The software initially is geared for high-performance computing customers that typically run jobs in a series of batches. Customers are able to save the state of a particular job--even when it's running across a cluster of hundreds or thousands of computers--to switch among different tasks.
"We do a checkpoint; we stop whatever number of jobs to run the high-priority job, then resume the other jobs," Anderson said.
Checkpointing also can ensure computing tasks are completed. If a computer fails, another machine can load the last saved state of the failed machine and resume where it left off. And Evergrid's software works with either physical or virtual machines, allowing applications to be moved back and forth.

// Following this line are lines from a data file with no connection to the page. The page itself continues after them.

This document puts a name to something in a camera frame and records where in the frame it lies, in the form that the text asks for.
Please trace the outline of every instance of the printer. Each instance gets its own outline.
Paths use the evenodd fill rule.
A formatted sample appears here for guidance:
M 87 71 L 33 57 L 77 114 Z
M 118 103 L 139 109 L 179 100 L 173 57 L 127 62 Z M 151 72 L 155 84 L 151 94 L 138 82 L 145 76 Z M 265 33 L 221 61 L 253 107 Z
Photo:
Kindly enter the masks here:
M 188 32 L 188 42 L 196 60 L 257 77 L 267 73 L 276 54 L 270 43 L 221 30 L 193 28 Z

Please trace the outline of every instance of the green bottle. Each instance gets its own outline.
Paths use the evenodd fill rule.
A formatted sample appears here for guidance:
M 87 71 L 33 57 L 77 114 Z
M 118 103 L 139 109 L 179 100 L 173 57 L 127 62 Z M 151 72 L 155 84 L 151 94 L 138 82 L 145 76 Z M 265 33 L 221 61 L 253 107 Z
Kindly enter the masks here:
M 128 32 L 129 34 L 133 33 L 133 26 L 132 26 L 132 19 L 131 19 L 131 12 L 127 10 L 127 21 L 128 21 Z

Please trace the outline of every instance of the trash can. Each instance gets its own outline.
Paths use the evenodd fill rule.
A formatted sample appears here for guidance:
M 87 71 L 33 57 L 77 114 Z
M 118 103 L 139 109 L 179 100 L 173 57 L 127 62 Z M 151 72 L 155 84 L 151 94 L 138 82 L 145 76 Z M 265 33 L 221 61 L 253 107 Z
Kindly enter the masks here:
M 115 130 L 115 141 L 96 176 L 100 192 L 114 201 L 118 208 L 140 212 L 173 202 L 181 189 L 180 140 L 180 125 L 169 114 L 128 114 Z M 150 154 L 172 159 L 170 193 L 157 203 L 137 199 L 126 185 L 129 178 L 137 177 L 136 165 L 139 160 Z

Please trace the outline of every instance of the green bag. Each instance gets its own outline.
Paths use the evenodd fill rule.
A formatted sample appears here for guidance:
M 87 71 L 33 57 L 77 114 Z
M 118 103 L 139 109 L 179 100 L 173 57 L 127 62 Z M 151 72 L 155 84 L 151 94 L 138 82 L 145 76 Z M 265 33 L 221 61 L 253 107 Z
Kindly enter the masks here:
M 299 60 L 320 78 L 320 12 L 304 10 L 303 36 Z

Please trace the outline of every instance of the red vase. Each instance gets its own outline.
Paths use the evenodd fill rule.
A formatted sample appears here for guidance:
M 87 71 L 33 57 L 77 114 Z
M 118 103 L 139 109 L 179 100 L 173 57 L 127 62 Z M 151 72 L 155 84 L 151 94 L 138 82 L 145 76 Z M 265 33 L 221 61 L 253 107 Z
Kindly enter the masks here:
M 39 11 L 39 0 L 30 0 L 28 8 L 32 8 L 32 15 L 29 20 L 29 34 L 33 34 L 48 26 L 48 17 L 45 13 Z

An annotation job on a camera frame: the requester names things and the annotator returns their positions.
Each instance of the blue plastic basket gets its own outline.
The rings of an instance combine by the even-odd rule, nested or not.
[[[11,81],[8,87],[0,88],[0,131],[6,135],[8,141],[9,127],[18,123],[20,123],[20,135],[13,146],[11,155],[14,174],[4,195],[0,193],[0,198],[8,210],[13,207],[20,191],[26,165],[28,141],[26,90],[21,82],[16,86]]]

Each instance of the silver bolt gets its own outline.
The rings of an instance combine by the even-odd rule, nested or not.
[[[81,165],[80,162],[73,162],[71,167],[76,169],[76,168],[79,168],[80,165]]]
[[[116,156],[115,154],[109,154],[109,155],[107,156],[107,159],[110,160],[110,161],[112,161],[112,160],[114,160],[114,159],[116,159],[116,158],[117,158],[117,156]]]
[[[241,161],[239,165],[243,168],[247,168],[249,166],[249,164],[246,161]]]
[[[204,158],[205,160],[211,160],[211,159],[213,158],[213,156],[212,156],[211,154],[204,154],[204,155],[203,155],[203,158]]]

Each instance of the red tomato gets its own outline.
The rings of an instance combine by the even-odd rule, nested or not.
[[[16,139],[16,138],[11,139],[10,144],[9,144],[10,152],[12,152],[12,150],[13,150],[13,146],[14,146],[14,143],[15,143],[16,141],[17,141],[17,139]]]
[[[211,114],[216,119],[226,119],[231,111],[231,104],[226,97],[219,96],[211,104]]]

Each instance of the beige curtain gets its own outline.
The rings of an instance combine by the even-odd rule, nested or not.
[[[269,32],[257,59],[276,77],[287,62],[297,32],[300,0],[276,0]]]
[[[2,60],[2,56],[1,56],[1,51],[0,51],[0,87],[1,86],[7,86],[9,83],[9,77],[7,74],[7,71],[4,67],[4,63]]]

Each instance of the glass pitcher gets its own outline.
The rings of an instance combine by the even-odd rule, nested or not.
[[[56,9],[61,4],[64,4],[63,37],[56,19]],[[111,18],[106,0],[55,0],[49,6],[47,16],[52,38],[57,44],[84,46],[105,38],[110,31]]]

There is a performance penalty to checkpointing, but the company argues that the hit is less than 5 percent. Using a short checkpoint interval means the data difference from one checkpoint to the next is smaller, reducing the penalty of frequent checks.
In the second half of 2007, the company is planning to take its software to the general business market, Anderson said. The intent is that the company will be able to ensure that transactions aren't lost, even as running applications are moved from one machine to another. That version of the software will log a server's communications and the commands made to the operating system, letting those interactions be replayed onto a new system that's restored from a checkpoint.
The company hasn't set pricing yet but plans to charge annual subscriptions based on the number of processor cores, with aggressive volume discounts, Anderson said.
Current customers include an unnamed financial services company and the University of Oklahoma, Anderson said.